強い与党と言われますが、民主党政権があまりにも悪かったので国民は戻りたくない思いが強く、まずまず順調に前へ進む現政権を選んでいると言う声もあります。重箱の隅をつつくような野党の質疑応答には、これが国会での質問かと疑問にさえ感じる時があります。
アベノミクスでの大胆な金融緩和などで国内景気を好調にしているのは確かです。
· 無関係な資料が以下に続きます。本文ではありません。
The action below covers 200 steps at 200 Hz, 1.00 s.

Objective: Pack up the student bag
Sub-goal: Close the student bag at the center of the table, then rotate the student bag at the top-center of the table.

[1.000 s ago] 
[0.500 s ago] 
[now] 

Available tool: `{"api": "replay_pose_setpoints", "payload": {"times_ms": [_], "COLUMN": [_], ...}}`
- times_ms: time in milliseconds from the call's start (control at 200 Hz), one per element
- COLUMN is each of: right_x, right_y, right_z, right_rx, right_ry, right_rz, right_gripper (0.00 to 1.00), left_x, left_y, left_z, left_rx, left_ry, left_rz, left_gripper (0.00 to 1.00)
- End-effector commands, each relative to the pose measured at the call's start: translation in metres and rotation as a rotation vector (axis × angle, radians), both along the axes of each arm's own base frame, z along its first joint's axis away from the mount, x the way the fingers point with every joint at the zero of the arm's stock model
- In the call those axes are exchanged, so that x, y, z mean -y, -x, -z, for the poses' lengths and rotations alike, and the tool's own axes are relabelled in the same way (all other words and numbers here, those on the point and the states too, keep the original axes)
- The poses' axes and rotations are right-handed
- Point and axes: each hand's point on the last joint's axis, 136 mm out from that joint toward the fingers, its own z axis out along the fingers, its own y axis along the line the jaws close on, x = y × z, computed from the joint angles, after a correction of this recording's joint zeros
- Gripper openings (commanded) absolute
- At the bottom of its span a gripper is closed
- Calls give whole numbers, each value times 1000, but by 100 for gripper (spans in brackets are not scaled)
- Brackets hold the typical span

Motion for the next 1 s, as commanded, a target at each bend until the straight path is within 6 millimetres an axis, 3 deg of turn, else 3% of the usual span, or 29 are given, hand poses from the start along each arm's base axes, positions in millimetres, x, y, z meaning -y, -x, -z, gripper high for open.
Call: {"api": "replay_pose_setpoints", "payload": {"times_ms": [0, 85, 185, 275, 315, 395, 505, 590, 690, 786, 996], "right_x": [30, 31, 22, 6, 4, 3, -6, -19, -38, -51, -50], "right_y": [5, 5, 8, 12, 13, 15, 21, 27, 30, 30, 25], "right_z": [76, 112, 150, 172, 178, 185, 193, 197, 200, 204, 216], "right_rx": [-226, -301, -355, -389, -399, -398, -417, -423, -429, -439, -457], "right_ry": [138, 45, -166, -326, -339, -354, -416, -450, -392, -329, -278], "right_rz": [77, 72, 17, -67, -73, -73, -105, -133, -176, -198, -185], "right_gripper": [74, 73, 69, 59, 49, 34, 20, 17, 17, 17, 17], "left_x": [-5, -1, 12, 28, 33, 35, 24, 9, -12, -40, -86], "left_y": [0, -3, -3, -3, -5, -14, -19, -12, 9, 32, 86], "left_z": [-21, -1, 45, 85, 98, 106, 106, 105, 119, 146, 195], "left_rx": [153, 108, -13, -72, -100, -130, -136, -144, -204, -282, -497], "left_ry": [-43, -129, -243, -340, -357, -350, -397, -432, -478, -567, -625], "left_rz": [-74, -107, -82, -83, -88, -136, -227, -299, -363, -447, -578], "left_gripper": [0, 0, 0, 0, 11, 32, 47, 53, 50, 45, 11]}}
ただトランプさんが米国大統領になって世界の経済が少々狂ってきたのも確かだと思います。米中の貿易摩擦を源として世界経済は大きく揺れています。
自由貿易で世界のグローバル経済は大きく成長してきたのですが、トランプ大統領のアメリカファーストでアメリカは保護貿易へ、関税を武器に脅しの交渉。世界で一番買い物をしてくれるアメリカは一番の消費大国です。
お客様に逆らえないのが多くの国々です。日本も参院選が終了してこれから日米の通商交渉が大詰めとなりますが、安倍首相の友人、トランプ大統領との交渉や如何に!仕事と友は別物と言いそうな政治家でなく、実業家のトランプ大統領は来年の大統領選に向けてアメリカファーストですかね!
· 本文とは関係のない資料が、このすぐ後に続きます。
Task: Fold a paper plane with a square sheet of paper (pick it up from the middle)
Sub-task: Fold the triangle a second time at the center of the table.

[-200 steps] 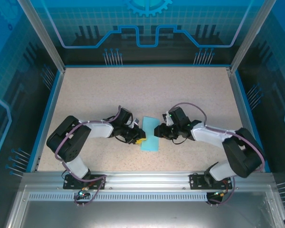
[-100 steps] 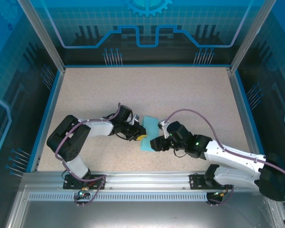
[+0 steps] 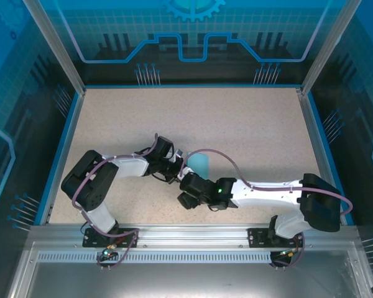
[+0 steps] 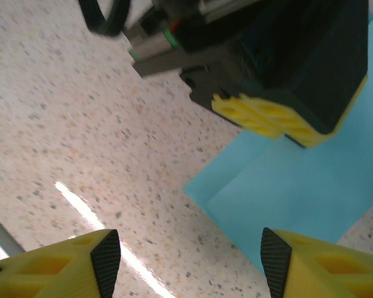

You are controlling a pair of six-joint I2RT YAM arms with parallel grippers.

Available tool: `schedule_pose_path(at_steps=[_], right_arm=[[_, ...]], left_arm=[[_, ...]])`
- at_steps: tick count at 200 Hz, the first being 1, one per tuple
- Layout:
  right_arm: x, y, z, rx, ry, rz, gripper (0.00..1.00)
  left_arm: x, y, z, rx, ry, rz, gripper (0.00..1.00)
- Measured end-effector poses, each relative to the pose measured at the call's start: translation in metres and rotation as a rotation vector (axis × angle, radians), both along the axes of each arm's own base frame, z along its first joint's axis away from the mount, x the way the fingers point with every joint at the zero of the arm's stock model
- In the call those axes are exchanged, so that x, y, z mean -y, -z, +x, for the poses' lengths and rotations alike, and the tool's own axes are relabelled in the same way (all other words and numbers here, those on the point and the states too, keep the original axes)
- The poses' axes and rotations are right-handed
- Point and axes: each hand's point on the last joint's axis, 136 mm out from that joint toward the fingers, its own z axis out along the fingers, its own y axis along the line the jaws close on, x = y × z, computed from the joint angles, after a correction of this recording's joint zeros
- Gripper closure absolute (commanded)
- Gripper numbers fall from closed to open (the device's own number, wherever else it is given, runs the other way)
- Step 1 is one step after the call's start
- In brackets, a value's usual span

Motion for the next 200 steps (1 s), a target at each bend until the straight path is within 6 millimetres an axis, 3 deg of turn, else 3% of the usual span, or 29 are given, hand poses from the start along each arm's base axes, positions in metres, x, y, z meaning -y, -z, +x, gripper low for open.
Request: schedule_pose_path(at_steps=[63, 99, 126, 200], right_arm=[[-0.015, 0.015, 0.005, 0.056, 0.007, -0.160, 0.38], [-0.001, 0.015, 0.012, 0.111, 0.063, -0.239, 0.44], [0.006, 0.013, 0.015, 0.129, 0.084, -0.258, 0.62], [0.015, 0.005, 0.016, 0.121, 0.100, -0.221, 0.87]], left_arm=[[0.000, 0.000, 0.000, -0.001, 0.000, 0.001, 0.91], [0.000, 0.001, -0.001, -0.005, 0.000, 0.003, 0.91], [0.000, 0.001, -0.001, -0.005, 0.000, 0.003, 0.91], [0.000, -0.001, 0.000, -0.008, 0.003, 0.006, 0.91]])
また、安倍首相の長期政権の利点として挙げられるのが外交での存在感の高まりです。主要7カ国(G7)の首脳では、独のメルケル首相に次ぐ2番目に長い在職期間で、安定した政治基盤を背景に、安倍首相が各国の橋渡し役となるケースも増えています。
世界の国々へ日本国のトップセールスとして企業の売り込みが可能な首脳は今や世界でも安倍首相が一番だと思います。日本の政界のトップで、日本経済界を世界に売り込むトップセールスができる政治家だと思います。
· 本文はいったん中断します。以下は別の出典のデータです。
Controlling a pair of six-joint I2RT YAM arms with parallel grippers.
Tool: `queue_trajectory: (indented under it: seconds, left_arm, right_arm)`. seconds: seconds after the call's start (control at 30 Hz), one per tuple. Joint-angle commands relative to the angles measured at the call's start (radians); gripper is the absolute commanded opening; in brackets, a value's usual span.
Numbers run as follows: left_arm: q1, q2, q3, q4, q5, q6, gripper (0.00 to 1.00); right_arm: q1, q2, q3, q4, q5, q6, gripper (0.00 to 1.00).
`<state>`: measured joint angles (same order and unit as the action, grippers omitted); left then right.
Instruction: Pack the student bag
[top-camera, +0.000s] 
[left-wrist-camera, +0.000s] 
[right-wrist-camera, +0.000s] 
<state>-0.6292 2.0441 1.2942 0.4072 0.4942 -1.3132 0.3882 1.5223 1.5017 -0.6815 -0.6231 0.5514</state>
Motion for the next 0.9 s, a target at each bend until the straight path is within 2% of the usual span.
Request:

でも国内では閣僚による失言など、長期政権による緩みやおごりを指摘する声も多々聞こえるようです。安倍首相を支える立場の人が足を引っ張るのですから。閣僚に任命されると天狗もついて来るのでしょうか、鼻高々で、つい失言ですか!失言を正当化できる政治家はトランプ大統領さんだけでしょう。
トランプさんの一言で周南市の夜が冷え込んでいます。なぜ?米中の貿易摩擦で中国経済が急落し、周南市にある企業の中国向けの輸出が減少。また供給過多から原料の価格が悪化。4〜6月期の決算で営業収益が下落。企業は業績が悪いと経費節約です。最初に接待費、宣伝費などが節約の対象となりますので。まさにトランプの一声で周南市に不況の風が吹いているのです。消費税で不況の風、第2弾もお待ちでございます。